ISLAMABAD (Reuters) – A 103-year-old man recovered from COVID-19 in Pakistan and became one of the oldest survivors of the disease, surpassing each and every one of the possibilities in a country with a weak fitness system, his relatives and doctors said. I.

Aziz Abdul Alim, a village resident in the northern mountainous district of Chitral, was released last week from an emergency reaction center after testing positive in early July.

“We were worried about him given his age, but he wasn’t worried at all,” Alim’s son, Sohail Ahmed, said by phone from his village near Pakistan’s border with China and Afghanistan.

Ahmed quoted his father as saying that he had lived long in life and that the coronavirus frightened him.

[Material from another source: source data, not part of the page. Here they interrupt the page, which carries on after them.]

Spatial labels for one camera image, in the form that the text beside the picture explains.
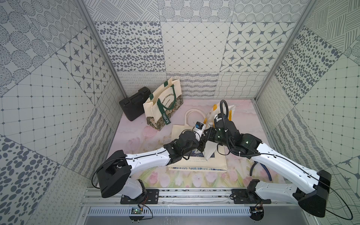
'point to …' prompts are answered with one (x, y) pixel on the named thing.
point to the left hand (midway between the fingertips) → (213, 139)
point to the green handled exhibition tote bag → (163, 102)
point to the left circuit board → (137, 211)
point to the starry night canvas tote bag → (216, 161)
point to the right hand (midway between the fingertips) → (204, 133)
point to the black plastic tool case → (133, 107)
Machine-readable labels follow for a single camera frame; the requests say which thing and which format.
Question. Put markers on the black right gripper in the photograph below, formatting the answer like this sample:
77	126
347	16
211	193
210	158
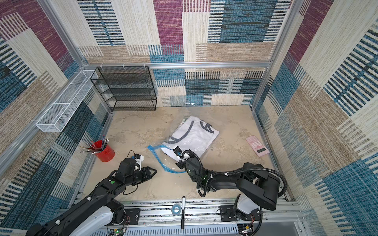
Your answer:
181	161

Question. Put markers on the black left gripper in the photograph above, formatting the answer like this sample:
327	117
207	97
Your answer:
147	173

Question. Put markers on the clear vacuum bag blue zip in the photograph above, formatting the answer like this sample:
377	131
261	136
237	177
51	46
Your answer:
166	162

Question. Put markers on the white tank top navy trim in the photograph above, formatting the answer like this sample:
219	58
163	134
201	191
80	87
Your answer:
194	134

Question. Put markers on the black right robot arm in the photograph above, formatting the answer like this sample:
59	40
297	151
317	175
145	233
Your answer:
260	187

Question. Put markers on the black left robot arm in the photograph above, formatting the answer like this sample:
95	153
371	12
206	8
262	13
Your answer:
100	207

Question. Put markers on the red cup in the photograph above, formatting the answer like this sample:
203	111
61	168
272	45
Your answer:
105	155

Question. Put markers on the blue tape roll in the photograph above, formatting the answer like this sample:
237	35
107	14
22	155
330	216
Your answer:
176	210

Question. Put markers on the black marker pen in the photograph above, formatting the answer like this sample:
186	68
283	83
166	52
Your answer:
183	213

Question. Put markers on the pens in red cup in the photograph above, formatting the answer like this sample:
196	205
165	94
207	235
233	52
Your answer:
95	147

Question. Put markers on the black mesh shelf rack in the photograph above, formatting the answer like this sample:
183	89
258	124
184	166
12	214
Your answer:
125	88

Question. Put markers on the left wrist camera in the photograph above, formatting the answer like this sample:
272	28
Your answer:
139	159

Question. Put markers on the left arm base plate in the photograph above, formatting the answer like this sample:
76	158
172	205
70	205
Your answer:
129	216

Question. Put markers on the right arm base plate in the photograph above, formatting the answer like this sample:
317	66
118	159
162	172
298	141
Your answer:
230	213

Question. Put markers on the white wire wall basket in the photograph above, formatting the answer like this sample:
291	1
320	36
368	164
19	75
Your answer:
61	111

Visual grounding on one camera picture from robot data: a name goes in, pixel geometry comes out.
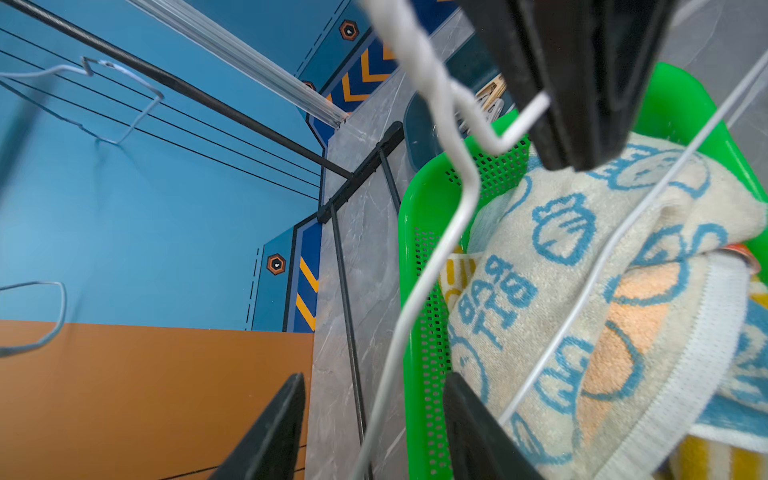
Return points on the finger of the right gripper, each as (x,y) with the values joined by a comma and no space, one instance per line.
(599,56)
(505,30)

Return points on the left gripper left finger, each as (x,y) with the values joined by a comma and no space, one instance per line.
(270,448)

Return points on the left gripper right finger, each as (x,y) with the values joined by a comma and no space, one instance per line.
(479,448)

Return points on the orange clothespin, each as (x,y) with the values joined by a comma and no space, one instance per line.
(489,97)

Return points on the bunny pattern towel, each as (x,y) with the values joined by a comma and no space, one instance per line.
(559,222)

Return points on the yellow striped towel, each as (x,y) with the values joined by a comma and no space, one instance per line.
(663,366)

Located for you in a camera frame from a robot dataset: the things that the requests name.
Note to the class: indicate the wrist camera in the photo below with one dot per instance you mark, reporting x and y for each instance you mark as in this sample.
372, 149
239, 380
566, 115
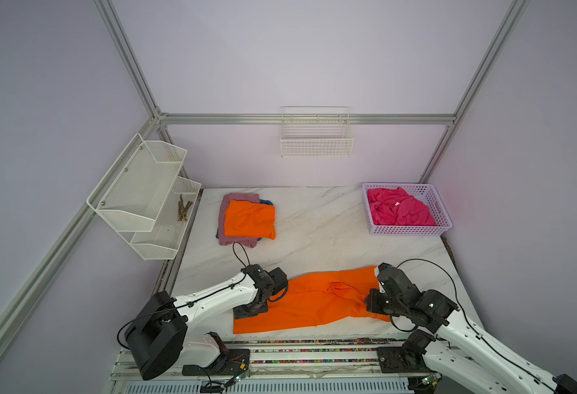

However, he liked to be isolated.

Carpenter until the 1970s, Alim survived three women and nine sons and daughters, said Ahmed, himself in his fifties, adding that his father had separated from his fourth wife and is recently married to his fifth.

Alim also had to get ethical and mental help for his isolation and treatment, Dr. Sardar Nawaz, a leading medical officer at the Aga Khan Health Service emergency center, told Reuters on Friday.

The makeshift centre was set up in a girls’ shelter just weeks before Alim’s arrival and is the only one supplied to treat COVID-19 patients in miles.

Pakistan has recorded more than 270,000 cases of the disease and 5,763 deaths. While the number of others who tested positive has declined in the past month, government officials are concerned about an additional increase in the Muslim holiday of Eid al-Adha, which takes place on 1 August.